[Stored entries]
_____
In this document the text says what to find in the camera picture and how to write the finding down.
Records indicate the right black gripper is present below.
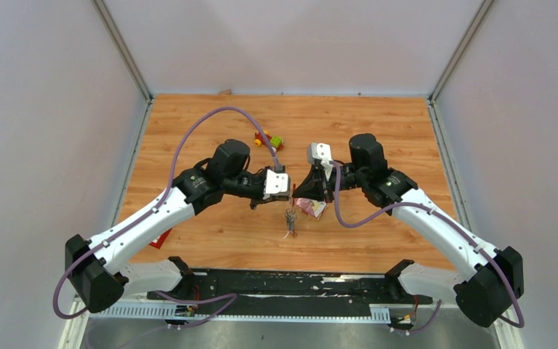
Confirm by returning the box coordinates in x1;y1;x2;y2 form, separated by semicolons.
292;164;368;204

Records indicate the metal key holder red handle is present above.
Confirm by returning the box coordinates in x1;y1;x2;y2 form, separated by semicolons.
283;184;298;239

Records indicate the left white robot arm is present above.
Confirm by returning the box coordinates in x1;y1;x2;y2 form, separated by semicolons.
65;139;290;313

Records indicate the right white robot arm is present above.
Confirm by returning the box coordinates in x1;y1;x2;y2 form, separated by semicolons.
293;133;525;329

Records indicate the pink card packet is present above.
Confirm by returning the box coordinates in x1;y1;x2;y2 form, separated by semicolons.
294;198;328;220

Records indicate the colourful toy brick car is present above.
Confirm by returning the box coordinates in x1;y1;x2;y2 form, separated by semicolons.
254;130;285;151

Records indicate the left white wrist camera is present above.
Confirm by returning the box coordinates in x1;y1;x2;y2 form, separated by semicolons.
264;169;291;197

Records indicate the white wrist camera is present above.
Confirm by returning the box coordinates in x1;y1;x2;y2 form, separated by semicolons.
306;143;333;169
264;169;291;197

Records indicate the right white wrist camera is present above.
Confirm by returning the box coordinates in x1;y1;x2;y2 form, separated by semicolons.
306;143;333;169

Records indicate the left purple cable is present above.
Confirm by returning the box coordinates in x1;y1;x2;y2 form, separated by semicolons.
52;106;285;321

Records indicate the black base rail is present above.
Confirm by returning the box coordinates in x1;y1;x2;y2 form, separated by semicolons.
_____
WHAT THIS TASK INVOLVES: Every record must be copied exactly, with the pictures left out.

RESULT:
In this document the text says what to find in the camera picture and how to write the finding down.
Records indicate the right black gripper is present below.
Confirm by returning the box coordinates in x1;y1;x2;y2 form, separated by semicolons.
292;164;368;204

Records indicate the metal key holder red handle is present above.
Confirm by returning the box coordinates in x1;y1;x2;y2 form, separated by semicolons.
283;184;298;239

Records indicate the left white robot arm is present above.
Confirm by returning the box coordinates in x1;y1;x2;y2 form, separated by semicolons.
65;139;290;313

Records indicate the right white robot arm is present above.
Confirm by returning the box coordinates in x1;y1;x2;y2 form, separated by semicolons.
293;133;525;329

Records indicate the pink card packet is present above.
Confirm by returning the box coordinates in x1;y1;x2;y2 form, separated by semicolons.
294;198;328;220

Records indicate the colourful toy brick car is present above.
Confirm by returning the box coordinates in x1;y1;x2;y2 form, separated by semicolons.
254;130;285;151

Records indicate the left white wrist camera is present above.
Confirm by returning the box coordinates in x1;y1;x2;y2 form, separated by semicolons.
264;169;291;197

Records indicate the white wrist camera is present above.
Confirm by returning the box coordinates in x1;y1;x2;y2 form, separated by semicolons.
306;143;333;169
264;169;291;197

Records indicate the right white wrist camera is present above.
Confirm by returning the box coordinates in x1;y1;x2;y2 form, separated by semicolons.
306;143;333;169

Records indicate the left purple cable is present above.
Confirm by returning the box coordinates in x1;y1;x2;y2 form, separated by semicolons.
52;106;285;321

Records indicate the black base rail is present above.
Confirm by returning the box coordinates in x1;y1;x2;y2 form, separated by semicolons.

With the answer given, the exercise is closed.